What is it that is going on here that makes it so apparently impossible to learn from our governmental mistakes? And in particular why, in spite of a range of governmental efforts at inclusion, is it that some people always seem to be included and others are always excluded? And then following that; why is it that it so often appears to be the same people who appear to occupy these positions of included and excluded? For Chantal Mouffe (2000) this circularity of governmental failure is predictable from within the context of a consensus seeking liberal democratic project which fails to recognise its underlying paradox: that equality and freedom, or inclusion and differentiation in the terms I am using in Power, Politics and the Emotions, are not reconcilable. There are plenty of analysts who have come to the conclusion that the irreconcilability of core liberal democratic ideals suggests the redundancy of the liberal democratic state project itself (Dean, 2009). My aim in this book is not to argue for or against such a project. It is to engage with its lived enactments and the challenges and prospects presented through them. My sympathies are very clearly against the neoliberal drift in contemporary Western liberal democratic state projects because of the way they tend to be presented in terms that value the generation of profit over the protection and enhancement of life. However, I do not view any such drift as fundamental to the enactment of the state. This is mainly because I do not see the state, whether conceived of as liberal democratic, neoliberal or otherwise, as a thing in itself.

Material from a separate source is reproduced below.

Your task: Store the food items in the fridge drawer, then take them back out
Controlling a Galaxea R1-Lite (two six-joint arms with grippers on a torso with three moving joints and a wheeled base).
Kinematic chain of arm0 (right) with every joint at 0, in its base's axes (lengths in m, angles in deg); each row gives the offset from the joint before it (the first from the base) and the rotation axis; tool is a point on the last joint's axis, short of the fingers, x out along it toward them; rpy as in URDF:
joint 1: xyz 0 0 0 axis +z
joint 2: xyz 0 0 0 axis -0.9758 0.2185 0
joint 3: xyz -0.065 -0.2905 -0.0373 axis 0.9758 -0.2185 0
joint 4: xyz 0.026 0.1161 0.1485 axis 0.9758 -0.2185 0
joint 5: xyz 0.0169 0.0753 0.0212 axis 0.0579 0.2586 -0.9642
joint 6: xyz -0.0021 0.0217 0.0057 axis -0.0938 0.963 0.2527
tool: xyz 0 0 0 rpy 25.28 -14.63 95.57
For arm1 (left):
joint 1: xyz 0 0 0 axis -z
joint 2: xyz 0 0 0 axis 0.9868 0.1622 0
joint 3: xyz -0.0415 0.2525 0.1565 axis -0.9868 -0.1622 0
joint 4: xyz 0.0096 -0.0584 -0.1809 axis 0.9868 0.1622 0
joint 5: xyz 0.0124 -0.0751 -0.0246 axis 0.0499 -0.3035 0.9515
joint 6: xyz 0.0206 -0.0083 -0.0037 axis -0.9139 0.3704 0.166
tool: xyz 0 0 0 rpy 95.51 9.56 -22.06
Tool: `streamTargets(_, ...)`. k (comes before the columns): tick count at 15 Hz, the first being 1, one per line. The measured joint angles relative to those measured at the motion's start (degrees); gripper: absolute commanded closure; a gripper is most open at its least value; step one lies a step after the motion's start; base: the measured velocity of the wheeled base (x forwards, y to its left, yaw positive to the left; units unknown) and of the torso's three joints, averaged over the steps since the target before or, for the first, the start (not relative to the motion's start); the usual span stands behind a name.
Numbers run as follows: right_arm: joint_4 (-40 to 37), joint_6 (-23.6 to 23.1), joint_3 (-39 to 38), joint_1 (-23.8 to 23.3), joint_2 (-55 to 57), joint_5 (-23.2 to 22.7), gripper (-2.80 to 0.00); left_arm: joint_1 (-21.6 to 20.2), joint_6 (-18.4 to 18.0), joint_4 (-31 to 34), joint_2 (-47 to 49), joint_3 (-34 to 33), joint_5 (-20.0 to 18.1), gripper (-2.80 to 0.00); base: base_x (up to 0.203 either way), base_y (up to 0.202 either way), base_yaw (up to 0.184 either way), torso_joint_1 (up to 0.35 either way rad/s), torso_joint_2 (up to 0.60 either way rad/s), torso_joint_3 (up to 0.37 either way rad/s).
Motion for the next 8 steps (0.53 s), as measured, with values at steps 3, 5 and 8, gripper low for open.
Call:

From my feminist psychosocial point of view the state comes into being through the everyday processes of relational contestation that I call ‘relational politics’. By relational politics I mean the everyday actions, investments and practices of the multiple and shifting range of people and other material and symbolic objects that make up the state. One of my core concerns in Power, Politics and the Emotions is to highlight this everyday relationally contested nature of the state because, if this is not recognised, then we run the risk of seeing a contemporary neoliberal drift as definitive of the liberal democratic state project’s nature. If the only manifestation of the state is the neoliberal, then the only option for those against neoliberalisation would be to give up on the idea of the state altogether, letting it wither on the vine, or killing it off by other more violent methods. But, if, as I am contending in Power, Politics and the Emotions, neoliberalisation is not all that there is to the state, then this killing off would be misguided at best. Indeed, if we understand neoliberalism itself as in some way hostile to the state, or at least to a state which engages with human subjectivity and agency in life enhancing ways, then such a killing off of the state by neoliberalism’s critics only serves to support neoliberalisation. Killing off, abandoning or otherwise giving up on the state project is a potentially self-defeating practice. It is for this reason that I conceptualise this risk of giving up on the state as part of a neoliberal suicide. This is a form of state suicide which, though it may be usefully contemplated, should not be acted upon. In the rest of this chapter I begin to elucidate the reasons why contemplating, but not acting on, the state’s suicidal tendencies is useful in rethinking the state in a more life enhancing form than the current English enactment of the (neo)liberal democratic model. At the end of the chapter I turn to overviewing the book’s content.
A very neoliberal suicide
The issue of suicide is fraught, controversial and contested (Jaworski, 2010, 2012). Its psychodynamics are complex, multifactorial and variously related to sadism, masochism, altruism, narcissism and, occasionally explicitly, to ideas of rationality (see Akhtar, 2009; Lees and Stimpson, 2010; Mikhailova, 2006). For David Webb, an analyst and survivor of suicidality, suicide is the acute expression of a crisis within the self, a ‘storm in the mind’ (2010, p. 6). The lived experience of contemplating and attempting suicide is ‘chaotic and confused, full of ambiguity and doubt. Anger, fear and other passions are also tangled with the paralysing hopelessness and helplessness’ (2010, p. 6). Yet, ‘contrary to the assumptions behind the [predominant] mental illness approach, it is possible to see thinking about suicide as a healthy crisis of the self, full of opportunity despite its risks’ (2010, p. 8; emphasis in original). Approaching suicide in this way does not mean downplaying the dangerous, life threatening and ultimately, for some, life taking risks, but it does mean refusing to either suppress or indulge painful suicidal feelings. It also means understanding that not all suicidal thoughts lead to suicidal actions, but that they could do. Following Webb’s argument such feelings should be honoured and respected as real, legitimate and important, as a central part of an agonising struggle for the self for some people. These feelings tell us as much, if not perhaps more, about the struggle for life as they tell about the desire to die.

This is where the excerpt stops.